Problem statement:
Reproduce every line in the listing that contains the word "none".

Data for review:
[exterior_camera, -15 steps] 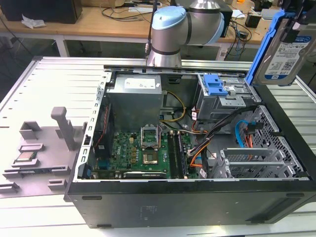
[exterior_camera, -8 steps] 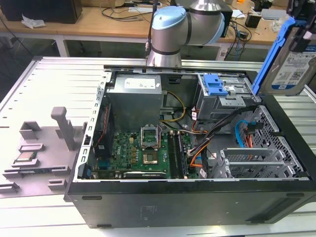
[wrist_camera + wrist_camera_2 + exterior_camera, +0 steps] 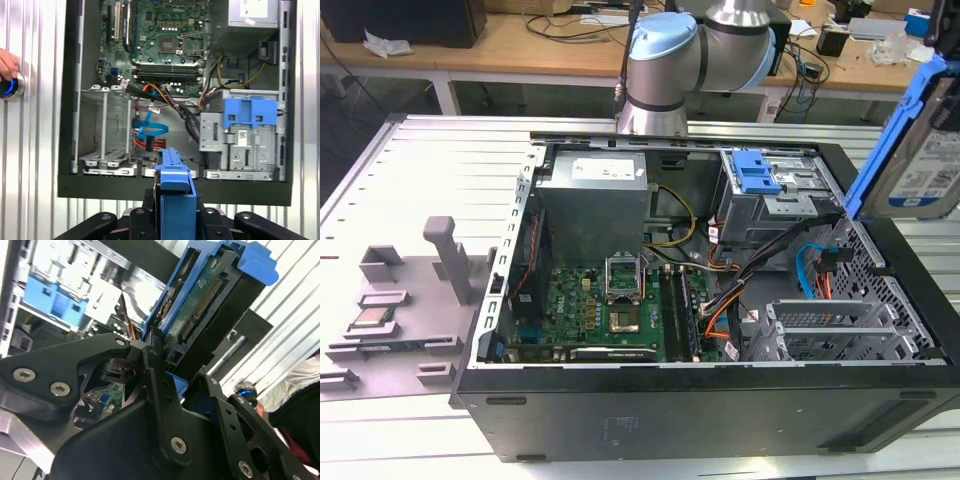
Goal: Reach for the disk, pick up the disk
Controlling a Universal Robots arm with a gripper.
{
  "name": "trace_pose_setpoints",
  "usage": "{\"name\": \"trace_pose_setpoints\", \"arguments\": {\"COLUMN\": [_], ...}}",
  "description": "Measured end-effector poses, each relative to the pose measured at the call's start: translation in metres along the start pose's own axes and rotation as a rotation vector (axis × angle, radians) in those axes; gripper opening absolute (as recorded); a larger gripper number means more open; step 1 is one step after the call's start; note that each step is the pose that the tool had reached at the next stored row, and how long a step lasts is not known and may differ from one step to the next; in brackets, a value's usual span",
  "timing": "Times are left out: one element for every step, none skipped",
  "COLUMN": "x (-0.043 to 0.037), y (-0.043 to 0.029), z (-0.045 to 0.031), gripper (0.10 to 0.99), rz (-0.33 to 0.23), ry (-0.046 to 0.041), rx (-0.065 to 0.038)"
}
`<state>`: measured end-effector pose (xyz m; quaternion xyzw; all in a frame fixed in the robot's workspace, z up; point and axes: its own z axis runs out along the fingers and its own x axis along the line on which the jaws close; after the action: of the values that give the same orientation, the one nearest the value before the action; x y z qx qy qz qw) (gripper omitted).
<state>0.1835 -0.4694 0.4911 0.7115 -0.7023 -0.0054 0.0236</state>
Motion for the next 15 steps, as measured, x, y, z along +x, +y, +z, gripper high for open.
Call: {"name": "trace_pose_setpoints", "arguments": {"x": [0.0068,0.0119,0.0179,0.0278,0.0334,0.0373,0.0435,0.0474,0.0529,0.0563,0.0593,0.0616,0.0654,0.0706,0.0735], "y": [0.0001,0.0002,0.0002,0.0003,0.0004,0.0005,0.0005,0.0007,0.0013,0.0026,0.0054,0.0081,0.0137,0.0213,0.0258], "z": [0.0003,0.0004,0.0008,0.0012,0.0015,0.0016,0.0020,0.0023,0.0026,0.0029,0.0033,0.0035,0.0040,0.0049,0.0061], "gripper": [0.365,0.365,0.365,0.365,0.365,0.365,0.365,0.365,0.365,0.365,0.365,0.365,0.365,0.365,0.365], "rz": [0.000,0.000,0.000,0.000,0.000,0.000,0.000,0.000,0.000,0.000,0.000,0.000,0.000,0.000,0.000], "ry": [0.0001,0.0002,0.0000,0.0001,0.0000,0.0002,0.0001,-0.0001,0.0001,0.0000,-0.0001,-0.0001,0.0001,0.0000,0.0000], "rx": [0.000,0.000,0.000,0.000,0.000,0.000,0.000,0.000,0.000,0.000,0.000,0.000,0.000,0.000,0.000]}}
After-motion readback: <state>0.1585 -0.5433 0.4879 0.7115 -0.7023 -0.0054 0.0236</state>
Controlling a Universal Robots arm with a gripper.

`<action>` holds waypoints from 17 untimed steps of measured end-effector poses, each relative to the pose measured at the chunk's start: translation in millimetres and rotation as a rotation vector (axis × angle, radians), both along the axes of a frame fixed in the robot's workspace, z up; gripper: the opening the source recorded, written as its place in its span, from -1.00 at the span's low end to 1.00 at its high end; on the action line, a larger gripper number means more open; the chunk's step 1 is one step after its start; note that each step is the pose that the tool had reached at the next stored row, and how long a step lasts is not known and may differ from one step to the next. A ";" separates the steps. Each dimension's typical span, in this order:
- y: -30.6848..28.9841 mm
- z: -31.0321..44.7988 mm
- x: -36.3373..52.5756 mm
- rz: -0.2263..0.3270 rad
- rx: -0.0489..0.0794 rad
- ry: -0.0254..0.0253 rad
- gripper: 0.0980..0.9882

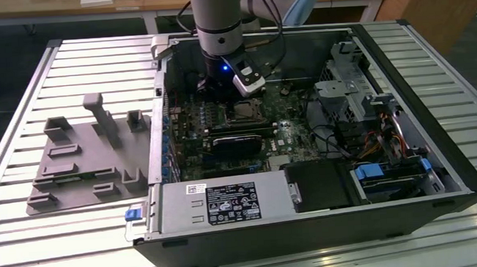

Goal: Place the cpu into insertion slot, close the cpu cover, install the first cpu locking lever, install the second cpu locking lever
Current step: 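Close the cpu cover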

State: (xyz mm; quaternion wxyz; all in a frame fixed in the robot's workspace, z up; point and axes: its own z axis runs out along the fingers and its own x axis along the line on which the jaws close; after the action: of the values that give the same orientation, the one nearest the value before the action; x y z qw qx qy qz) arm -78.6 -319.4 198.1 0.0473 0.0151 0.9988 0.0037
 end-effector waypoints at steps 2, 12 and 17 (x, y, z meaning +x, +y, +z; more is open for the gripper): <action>0.0 -0.1 1.4 0.000 0.000 -0.0004 -0.99; 0.1 4.9 1.7 0.000 0.000 -0.0005 -0.99; 0.1 9.2 1.7 0.000 0.000 -0.0005 -0.99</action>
State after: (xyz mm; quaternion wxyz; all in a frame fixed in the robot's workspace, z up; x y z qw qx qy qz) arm -76.9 -319.4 207.2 0.0475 0.0151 0.9987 0.0039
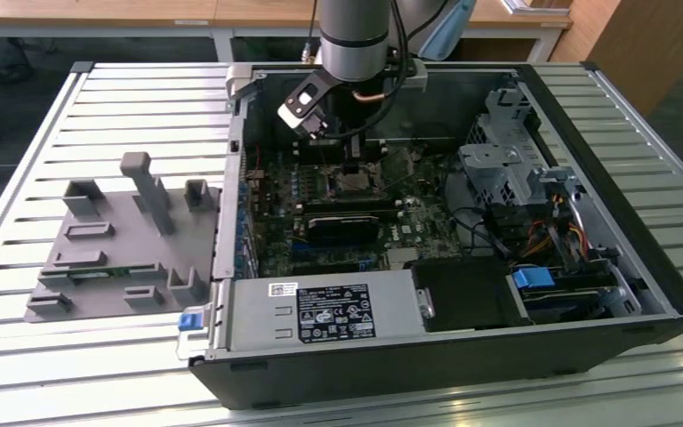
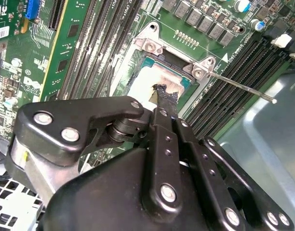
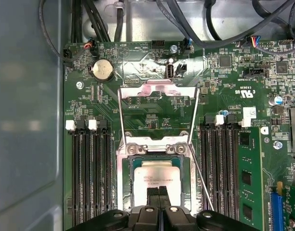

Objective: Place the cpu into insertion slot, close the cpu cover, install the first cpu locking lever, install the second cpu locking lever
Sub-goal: 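Close the cpu cover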

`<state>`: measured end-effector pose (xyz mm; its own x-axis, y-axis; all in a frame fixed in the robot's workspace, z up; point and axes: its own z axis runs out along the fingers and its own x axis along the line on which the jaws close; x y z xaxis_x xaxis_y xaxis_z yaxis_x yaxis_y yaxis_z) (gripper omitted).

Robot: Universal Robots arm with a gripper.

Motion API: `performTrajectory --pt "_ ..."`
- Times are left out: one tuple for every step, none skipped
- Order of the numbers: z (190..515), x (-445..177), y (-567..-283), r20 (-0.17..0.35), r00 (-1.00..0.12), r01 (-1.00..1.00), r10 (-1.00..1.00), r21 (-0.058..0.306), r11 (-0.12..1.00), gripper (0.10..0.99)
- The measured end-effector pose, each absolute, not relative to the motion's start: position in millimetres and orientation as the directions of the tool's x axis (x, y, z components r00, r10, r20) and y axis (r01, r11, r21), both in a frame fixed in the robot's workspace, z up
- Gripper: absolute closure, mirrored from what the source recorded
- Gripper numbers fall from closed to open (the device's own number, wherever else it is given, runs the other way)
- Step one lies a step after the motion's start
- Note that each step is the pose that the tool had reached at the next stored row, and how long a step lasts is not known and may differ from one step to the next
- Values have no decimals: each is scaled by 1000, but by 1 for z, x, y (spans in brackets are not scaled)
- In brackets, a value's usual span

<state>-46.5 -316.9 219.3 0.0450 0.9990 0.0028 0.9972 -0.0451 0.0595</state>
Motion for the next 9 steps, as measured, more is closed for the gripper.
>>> performTrajectory --pt "220 -46 -317 3 45 997 999 60 -45 980" --pt "221 -46 -317 3 45 997 999 59 -45 980" --pt "221 -46 -317 3 45 997 999 60 -45 980" --pt "222 -46 -317 3 45 997 999 60 -45 980" --pt "222 -46 -317 3 45 997 999 60 -45 980" --pt "223 -46 -317 3 45 997 999 59 -45 980" --pt "223 -46 -317 3 45 997 999 59 -45 980" --pt "224 -46 -317 3 45 997 999 59 -45 980" --pt "225 -46 -317 3 45 997 999 59 -45 980"
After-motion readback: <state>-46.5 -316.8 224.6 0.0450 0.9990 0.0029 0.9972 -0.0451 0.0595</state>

Solution for this task:
  "timing": "Times are left out: one element for every step, none skipped",
- Times are left out: one tuple for every step, none skipped

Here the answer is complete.